Closed ahorek closed 5 years ago
reduced case:
"\u{1F48C}" =~ /\=\?/i
This is related to https://github.com/jruby/joni/issues/17, Onigmo appears to compare first two bytes of "\u{1F48C}" to "=?" in exact info regexp field (used by fast skip algorithms). It uses for that mbclen(enc, p, end) function aka onigenc_mbclen_approximate which will never return negative values and acts as a safeguard for broken characters.
The issue was introduced with https://github.com/jruby/joni/commit/012bb20e520eb607ab2c7d6e271cdb140e353b88 which turned on Search.BM_IC fast skip boyer-moore / sunday case insensitive search routine. The problem doesnt seem to be in the routine itself, but how case insensitive comparison is being handled. Until we find the solution we can fallback to Search.SLOW_IC for now.

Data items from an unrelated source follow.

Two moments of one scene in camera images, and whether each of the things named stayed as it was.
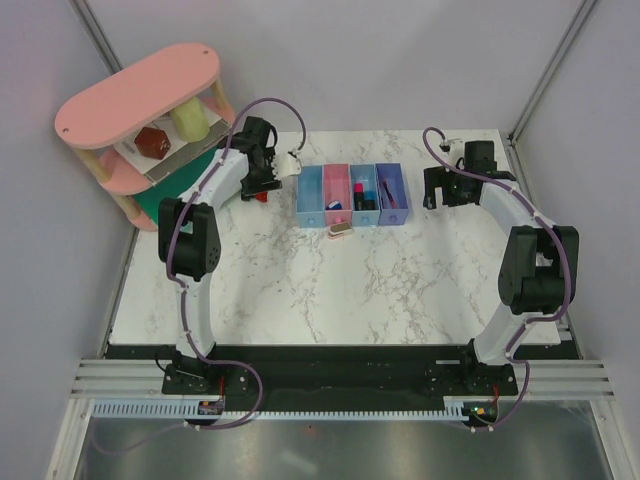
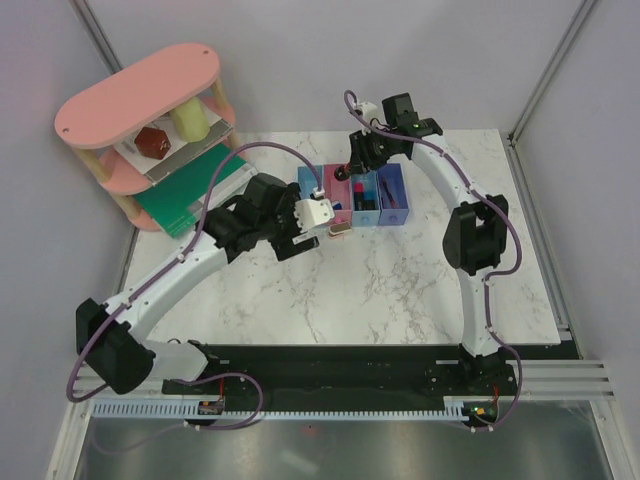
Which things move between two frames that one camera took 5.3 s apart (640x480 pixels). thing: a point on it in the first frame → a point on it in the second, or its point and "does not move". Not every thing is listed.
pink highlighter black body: [358, 188] does not move
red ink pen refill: [389, 194] does not move
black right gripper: [439, 177] → [361, 160]
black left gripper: [250, 187] → [285, 247]
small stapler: [339, 229] does not move
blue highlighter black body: [370, 199] does not move
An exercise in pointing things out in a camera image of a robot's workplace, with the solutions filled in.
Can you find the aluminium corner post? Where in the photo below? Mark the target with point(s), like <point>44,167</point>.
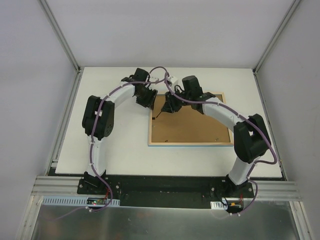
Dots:
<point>59,34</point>
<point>277,34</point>

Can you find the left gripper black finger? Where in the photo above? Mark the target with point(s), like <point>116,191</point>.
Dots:
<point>144,103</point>
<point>152,98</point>

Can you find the white slotted cable duct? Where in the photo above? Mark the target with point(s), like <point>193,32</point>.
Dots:
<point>75,201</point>
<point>218,205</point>

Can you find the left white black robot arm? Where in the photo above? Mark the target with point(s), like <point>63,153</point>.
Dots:
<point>98,123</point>

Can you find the aluminium front rail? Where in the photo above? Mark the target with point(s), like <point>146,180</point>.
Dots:
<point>67,186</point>

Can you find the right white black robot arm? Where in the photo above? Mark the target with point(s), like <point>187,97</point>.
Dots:
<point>250,136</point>

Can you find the blue wooden picture frame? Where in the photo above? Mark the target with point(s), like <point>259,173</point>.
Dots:
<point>185,128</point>

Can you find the left aluminium corner post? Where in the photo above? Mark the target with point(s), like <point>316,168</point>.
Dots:
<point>59,34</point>

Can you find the right white slotted cable duct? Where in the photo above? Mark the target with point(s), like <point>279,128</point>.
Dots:
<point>218,205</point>

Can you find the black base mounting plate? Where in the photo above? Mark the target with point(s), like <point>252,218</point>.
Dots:
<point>184,192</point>

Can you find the left white slotted cable duct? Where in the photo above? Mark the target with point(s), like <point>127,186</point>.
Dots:
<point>75,201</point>

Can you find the right aluminium corner post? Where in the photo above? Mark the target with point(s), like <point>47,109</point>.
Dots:
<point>277,34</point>

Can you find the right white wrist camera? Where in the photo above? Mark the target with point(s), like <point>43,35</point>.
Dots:
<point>172,81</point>

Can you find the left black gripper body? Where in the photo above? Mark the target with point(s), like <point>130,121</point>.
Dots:
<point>151,97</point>

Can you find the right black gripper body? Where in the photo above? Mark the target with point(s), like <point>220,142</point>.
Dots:
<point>172,103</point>

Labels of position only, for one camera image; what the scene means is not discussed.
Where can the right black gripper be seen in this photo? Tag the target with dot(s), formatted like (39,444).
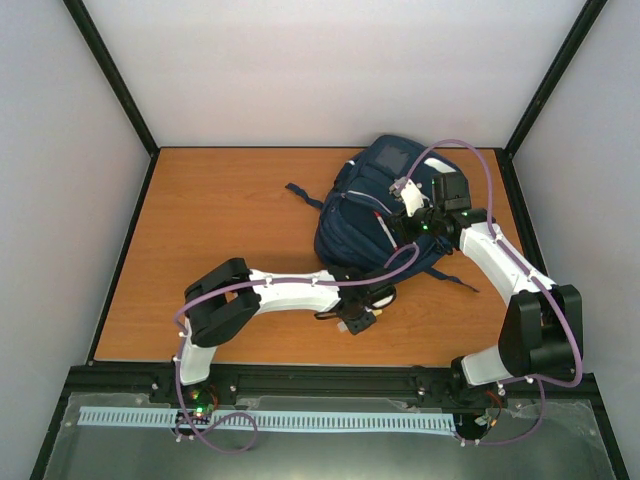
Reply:
(402,227)

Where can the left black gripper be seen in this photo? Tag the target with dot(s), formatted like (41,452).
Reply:
(357,327)

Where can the yellow highlighter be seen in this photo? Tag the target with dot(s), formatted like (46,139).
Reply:
(342,328)

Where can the navy blue backpack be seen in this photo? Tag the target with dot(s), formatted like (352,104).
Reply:
(354,228)

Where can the red cap marker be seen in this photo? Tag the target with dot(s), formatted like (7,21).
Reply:
(386,230)

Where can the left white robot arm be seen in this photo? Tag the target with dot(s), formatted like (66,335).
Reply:
(220,304)

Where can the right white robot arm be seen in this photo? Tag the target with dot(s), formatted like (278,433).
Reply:
(543,322)

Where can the small circuit board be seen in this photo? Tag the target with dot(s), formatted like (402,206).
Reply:
(202,405)

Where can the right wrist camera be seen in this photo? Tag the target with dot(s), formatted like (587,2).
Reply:
(410,195)

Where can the right black frame post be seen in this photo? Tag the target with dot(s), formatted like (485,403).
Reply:
(563,58)

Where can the black frame post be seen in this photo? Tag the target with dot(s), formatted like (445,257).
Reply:
(87,28)
(563,58)

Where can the light blue cable duct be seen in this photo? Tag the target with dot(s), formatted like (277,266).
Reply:
(270,421)

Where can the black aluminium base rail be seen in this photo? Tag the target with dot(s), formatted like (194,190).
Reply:
(438,388)

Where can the left black frame post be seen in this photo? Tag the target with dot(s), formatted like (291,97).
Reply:
(87,28)

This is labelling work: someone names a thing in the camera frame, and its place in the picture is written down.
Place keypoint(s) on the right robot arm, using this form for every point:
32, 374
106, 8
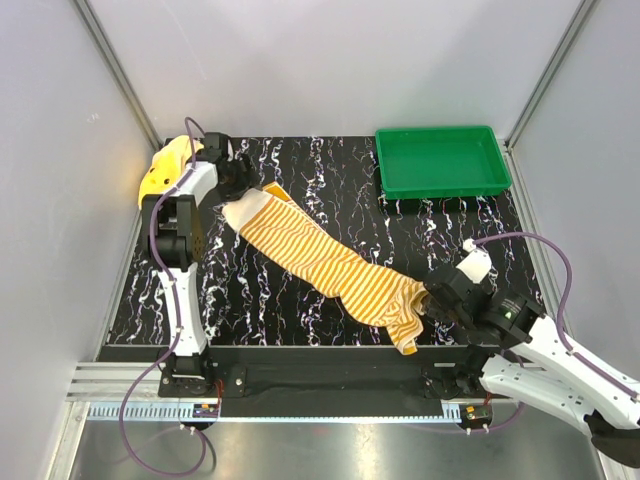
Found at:
516, 351

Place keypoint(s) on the green plastic tray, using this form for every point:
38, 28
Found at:
440, 162

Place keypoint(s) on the right connector box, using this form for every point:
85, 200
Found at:
476, 417

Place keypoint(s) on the aluminium frame rail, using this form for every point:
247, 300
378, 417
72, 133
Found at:
104, 390

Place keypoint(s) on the orange striped towel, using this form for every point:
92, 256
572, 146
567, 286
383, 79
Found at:
373, 295

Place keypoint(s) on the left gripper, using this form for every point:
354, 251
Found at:
246, 179

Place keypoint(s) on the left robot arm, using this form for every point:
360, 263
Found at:
174, 241

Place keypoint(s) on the connector box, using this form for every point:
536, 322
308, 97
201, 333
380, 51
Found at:
206, 411
476, 417

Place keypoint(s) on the yellow chick towel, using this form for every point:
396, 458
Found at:
168, 165

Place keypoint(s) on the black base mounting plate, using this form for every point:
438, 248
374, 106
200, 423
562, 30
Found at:
306, 368

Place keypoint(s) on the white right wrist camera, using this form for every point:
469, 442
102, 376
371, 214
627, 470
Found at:
477, 264

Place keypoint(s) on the left connector box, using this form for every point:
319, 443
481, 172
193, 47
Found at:
206, 411

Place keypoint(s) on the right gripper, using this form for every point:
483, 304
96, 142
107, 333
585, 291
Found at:
434, 308

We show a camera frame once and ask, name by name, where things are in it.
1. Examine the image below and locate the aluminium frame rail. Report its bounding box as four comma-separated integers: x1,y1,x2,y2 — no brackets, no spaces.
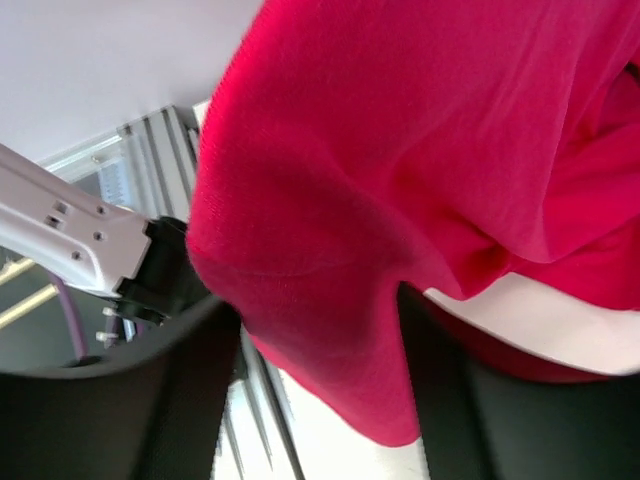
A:
40,106,304,479

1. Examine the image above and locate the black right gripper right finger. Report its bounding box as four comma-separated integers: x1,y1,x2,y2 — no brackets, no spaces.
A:
397,283,639,480

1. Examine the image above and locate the magenta pink t shirt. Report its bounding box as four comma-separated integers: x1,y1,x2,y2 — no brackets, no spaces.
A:
200,1,639,447

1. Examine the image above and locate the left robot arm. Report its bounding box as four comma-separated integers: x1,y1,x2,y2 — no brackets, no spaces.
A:
1,147,208,324

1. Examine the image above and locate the white slotted cable duct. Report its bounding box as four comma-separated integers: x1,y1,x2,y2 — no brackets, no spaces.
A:
97,159,133,208

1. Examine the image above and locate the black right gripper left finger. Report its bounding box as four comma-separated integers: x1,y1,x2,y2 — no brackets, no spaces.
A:
1,298,240,479

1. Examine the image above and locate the beige hanger bottom left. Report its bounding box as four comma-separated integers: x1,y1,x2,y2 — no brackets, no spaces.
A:
1,258,58,328

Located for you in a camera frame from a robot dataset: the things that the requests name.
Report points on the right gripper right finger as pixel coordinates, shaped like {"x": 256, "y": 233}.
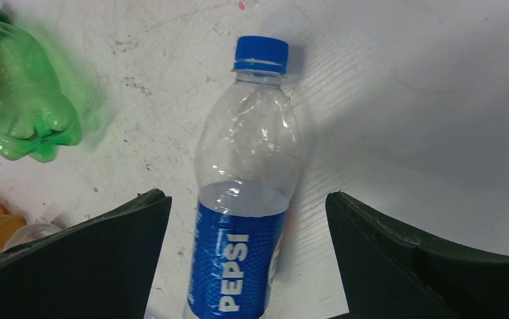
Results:
{"x": 390, "y": 269}

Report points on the green plastic bottle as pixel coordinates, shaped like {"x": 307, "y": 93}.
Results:
{"x": 36, "y": 117}

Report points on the clear bottle red round logo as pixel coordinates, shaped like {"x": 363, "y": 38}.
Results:
{"x": 31, "y": 232}

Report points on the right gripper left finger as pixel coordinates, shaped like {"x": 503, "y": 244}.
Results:
{"x": 101, "y": 268}

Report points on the Pepsi bottle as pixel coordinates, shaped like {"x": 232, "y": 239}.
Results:
{"x": 247, "y": 165}

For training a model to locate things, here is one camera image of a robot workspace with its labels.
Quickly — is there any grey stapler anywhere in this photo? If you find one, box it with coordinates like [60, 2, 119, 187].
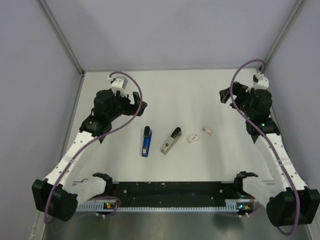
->
[161, 127, 182, 155]

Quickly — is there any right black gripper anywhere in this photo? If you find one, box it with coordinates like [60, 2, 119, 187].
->
[218, 82, 254, 119]

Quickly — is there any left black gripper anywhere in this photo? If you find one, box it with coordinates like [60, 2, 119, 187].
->
[107, 90, 147, 122]

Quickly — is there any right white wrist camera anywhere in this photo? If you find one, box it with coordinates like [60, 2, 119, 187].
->
[245, 67, 270, 93]

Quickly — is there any small white staple box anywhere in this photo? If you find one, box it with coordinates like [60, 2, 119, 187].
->
[202, 126, 212, 136]

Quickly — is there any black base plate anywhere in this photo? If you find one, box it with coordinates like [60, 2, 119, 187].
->
[102, 181, 252, 207]

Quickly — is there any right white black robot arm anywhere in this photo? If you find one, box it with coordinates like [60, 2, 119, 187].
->
[219, 82, 320, 227]

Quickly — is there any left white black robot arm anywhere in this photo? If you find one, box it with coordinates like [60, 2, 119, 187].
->
[31, 89, 147, 225]

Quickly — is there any right aluminium frame post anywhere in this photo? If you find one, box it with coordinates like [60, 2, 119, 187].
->
[262, 0, 307, 70]

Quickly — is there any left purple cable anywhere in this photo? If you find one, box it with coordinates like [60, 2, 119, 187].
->
[43, 71, 144, 225]

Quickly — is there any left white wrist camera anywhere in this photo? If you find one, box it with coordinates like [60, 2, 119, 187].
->
[108, 76, 128, 95]

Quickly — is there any left aluminium frame post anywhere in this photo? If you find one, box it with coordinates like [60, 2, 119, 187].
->
[37, 0, 85, 76]

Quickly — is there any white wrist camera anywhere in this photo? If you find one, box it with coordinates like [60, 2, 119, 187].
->
[245, 67, 270, 93]
[108, 76, 128, 95]

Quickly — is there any grey slotted cable duct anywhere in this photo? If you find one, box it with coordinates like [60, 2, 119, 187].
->
[76, 200, 240, 213]

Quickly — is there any aluminium frame post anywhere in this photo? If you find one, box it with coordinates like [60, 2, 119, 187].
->
[262, 0, 307, 70]
[37, 0, 85, 76]

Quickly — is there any white staple box with red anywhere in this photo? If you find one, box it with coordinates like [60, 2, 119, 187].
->
[187, 134, 200, 144]

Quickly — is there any blue stapler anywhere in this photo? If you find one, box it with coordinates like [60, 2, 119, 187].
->
[141, 126, 153, 157]

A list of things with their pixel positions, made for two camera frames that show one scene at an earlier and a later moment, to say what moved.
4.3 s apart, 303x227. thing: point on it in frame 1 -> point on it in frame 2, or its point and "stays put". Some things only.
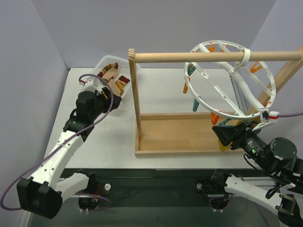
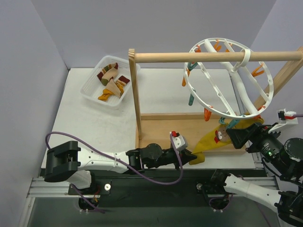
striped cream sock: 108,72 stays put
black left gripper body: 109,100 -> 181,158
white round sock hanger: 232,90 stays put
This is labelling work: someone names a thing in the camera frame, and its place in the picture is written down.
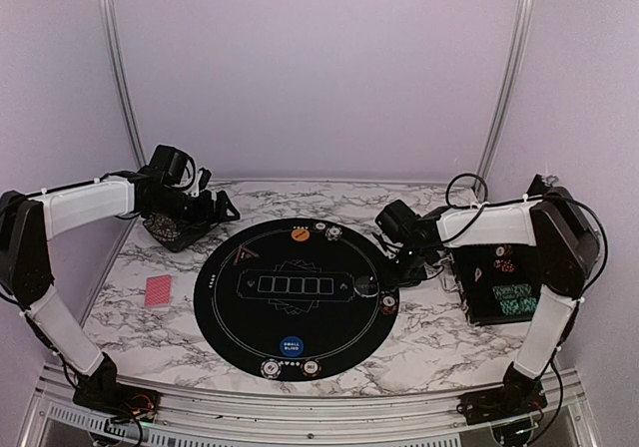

Temporary fix is in https://github.com/jruby/joni/commit/118dbdeecb42d736ed3dbbcccce13f2fb98753b7 which will not degrade performance from previous versions. Keeping the issue open until we decide on adding unsave and approximate length routines to org.jcodings.Encoding.
@ahorek joni is released and jruby snaps updated, thanks for the report.
@lopex Is there a further fix needed here?
The ultimate fix would be to implement approximate length for our encodings. For now, as a workaround, Sunday search is turned off for case insensitive forward searches.
Closing, created a new issue that explains it here https://github.com/jruby/jcodings/issues/26
hi @lopex the recent mail build started to fail https://travis-ci.org/mikel/mail/jobs/435704866 https://github.com/mikel/mail
not sure if the problem is in joni or jcodings. If you have time, please take a look, thanks.